Вольняшки и мусора сволокли его с трибуны, и самосуд пошел. Ногами, ногами в рот метят, в рот, в губы, чтобы забить сапомаищами в глотку нормальную просьбу невинного человека отстать от него к чертовой матери и отпустить на свободу. Ногами, ногами, Коля, а сами хрипят при этом, звери, ой, нет, не звери, люди хрипят: — Руки прочь от Белояниса Корвалана! Свободу Димитрову и Тельману!

А человечишко, с грязью осенней смешанный, отвечает им чистым и ясным голосом, откуда только силы у него брались:

— Руки прочь от Марыськина! Свободу Марыськину!

Дзюба нам орет:

— В зону, падлы! Цепей не терять!

На губах Марыськина пузыри кровавые, лицо он, Коля, в коленки все пытался уткнуть, чтобы уйти из жизни скрючившись, как в животе материнском, в цепях, бедный, запутался, но хипежит свое: — Руки прочь от Марыськина! Свободу Марыськину!

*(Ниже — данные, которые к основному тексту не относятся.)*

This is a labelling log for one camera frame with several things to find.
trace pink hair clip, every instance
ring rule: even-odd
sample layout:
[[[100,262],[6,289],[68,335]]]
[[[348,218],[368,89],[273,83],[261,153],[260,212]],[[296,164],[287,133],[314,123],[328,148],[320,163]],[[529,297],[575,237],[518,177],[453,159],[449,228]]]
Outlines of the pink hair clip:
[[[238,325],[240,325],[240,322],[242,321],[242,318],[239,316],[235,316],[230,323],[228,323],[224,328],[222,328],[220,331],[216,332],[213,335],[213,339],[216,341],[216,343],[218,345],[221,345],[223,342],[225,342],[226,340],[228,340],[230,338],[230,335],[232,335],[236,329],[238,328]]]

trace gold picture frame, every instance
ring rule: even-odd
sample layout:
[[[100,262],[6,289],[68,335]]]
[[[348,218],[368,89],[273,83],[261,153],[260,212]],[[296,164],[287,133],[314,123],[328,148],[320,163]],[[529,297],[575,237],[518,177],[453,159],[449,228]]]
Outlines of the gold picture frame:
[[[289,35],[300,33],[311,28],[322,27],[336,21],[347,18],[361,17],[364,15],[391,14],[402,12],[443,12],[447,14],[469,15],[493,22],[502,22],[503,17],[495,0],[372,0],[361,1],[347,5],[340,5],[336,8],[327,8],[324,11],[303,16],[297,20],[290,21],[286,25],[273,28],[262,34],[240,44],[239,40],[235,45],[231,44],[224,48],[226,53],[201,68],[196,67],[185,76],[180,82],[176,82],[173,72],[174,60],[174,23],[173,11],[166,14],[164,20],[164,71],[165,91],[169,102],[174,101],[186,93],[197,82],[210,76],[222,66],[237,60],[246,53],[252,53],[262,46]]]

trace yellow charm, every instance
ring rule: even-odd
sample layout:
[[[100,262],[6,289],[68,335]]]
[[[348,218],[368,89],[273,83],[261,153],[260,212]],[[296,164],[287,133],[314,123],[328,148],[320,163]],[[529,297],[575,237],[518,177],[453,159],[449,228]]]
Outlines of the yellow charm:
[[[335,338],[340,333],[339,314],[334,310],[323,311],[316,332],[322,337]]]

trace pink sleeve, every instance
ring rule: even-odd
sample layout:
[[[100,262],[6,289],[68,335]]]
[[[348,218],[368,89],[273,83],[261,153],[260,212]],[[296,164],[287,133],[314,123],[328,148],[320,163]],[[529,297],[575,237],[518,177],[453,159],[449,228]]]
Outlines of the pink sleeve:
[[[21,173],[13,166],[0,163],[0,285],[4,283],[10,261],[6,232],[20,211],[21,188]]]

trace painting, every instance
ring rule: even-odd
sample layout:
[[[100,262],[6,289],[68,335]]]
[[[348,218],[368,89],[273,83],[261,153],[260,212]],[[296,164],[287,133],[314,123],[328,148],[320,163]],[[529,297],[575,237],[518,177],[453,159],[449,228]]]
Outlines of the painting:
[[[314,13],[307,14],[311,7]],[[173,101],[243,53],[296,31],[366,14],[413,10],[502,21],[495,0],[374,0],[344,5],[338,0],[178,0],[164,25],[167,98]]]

Ты уж к зоне подходили, а я, поскольку оборачиваться на ходу нельзя, все кнокал и кнокал третьим шнифтом на тело, которое месили ногами мусора и вольняшки, и стервенели от того, что никак не удавалось им загубить в Марыськине свободную жизнь. И текли из третьего моего шнифта, Коля, счастливые слезы, ибо, пусть меня схавают с последними потрохами, пусть вынут душу мою, если темню, не встречал Фан Фаныч ни в одной из стран мира и ни в одной из его паршивых тюрем такого самостоятельного человека, как подохший в осенней грязи Марыськин. Вечная ему слава и вечный ему огонь!

Вот такой, Коля, компот и такие пироги, как любят говорить наши внешние, а также внутренние враги…

12

А со шнифтом моим третьим стало мне жить в забое крысином намного легче. Привел нас туда Дзюба по утрянке на следующий после митинга день и говорит, чтобы норма была перевыполнена на пять крыс, не то будем работать и в воскресенье. Беру я обушок от кайла, замечаю все крысиные ходы и выходы, баррикадирую их, паскудин, и как покажется где мерзкая крысиная рожа, я ей обушком промеж рог и врезаю, и крысе — кранты.